** Raw data follows **

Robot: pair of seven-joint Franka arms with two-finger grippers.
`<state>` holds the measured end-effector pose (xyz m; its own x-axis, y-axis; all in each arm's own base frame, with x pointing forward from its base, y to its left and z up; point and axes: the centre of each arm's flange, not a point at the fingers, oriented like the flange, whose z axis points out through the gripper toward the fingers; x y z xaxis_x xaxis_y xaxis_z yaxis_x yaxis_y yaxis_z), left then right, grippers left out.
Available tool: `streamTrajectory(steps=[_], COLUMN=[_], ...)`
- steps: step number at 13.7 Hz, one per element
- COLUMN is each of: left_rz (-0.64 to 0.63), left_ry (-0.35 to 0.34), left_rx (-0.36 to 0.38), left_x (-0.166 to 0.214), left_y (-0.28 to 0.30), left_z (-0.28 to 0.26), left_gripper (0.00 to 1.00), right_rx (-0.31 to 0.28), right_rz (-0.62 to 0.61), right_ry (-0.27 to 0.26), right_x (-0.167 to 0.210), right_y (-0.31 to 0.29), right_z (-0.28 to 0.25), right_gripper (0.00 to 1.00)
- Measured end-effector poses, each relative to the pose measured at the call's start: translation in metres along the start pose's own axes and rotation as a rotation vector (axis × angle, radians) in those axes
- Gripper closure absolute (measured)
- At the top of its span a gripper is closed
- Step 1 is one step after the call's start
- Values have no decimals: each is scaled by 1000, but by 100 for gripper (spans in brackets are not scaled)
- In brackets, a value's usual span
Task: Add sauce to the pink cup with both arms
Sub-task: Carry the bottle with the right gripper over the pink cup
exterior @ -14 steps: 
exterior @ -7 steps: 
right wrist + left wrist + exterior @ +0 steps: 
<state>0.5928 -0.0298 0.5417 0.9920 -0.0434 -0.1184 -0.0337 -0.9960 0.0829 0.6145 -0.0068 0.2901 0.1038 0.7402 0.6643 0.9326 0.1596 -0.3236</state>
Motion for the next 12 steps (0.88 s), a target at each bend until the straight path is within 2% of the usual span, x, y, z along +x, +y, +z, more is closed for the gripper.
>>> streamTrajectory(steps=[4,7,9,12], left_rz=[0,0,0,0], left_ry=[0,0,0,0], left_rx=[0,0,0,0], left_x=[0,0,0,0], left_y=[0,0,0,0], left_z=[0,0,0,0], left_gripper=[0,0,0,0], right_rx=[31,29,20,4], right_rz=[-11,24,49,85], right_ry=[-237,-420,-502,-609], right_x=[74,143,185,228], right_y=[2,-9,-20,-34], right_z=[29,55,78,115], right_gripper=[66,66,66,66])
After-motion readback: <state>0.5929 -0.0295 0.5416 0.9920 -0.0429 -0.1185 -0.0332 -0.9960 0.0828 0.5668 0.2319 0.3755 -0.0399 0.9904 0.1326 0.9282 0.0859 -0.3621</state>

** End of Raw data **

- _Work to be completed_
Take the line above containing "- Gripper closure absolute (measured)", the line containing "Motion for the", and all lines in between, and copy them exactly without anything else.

- _Exercise solution_
- Gripper closure absolute (measured)
- At the top of its span a gripper is closed
- Step 1 is one step after the call's start
- Values have no decimals: each is scaled by 1000, but by 100 for gripper (spans in brackets are not scaled)
- In brackets, a value's usual span
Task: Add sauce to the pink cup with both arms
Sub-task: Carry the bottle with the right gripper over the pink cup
exterior @ -14 steps: 
exterior @ -7 steps: 
right wrist + left wrist + exterior @ +0 steps: 
<state>0.5928 -0.0298 0.5417 0.9920 -0.0434 -0.1184 -0.0337 -0.9960 0.0829 0.6145 -0.0068 0.2901 0.1038 0.7402 0.6643 0.9326 0.1596 -0.3236</state>
Motion for the next 12 steps (0.88 s), a target at each bend until the straight path is within 2% of the usual span, x, y, z along +x, +y, +z, more is closed for the gripper.

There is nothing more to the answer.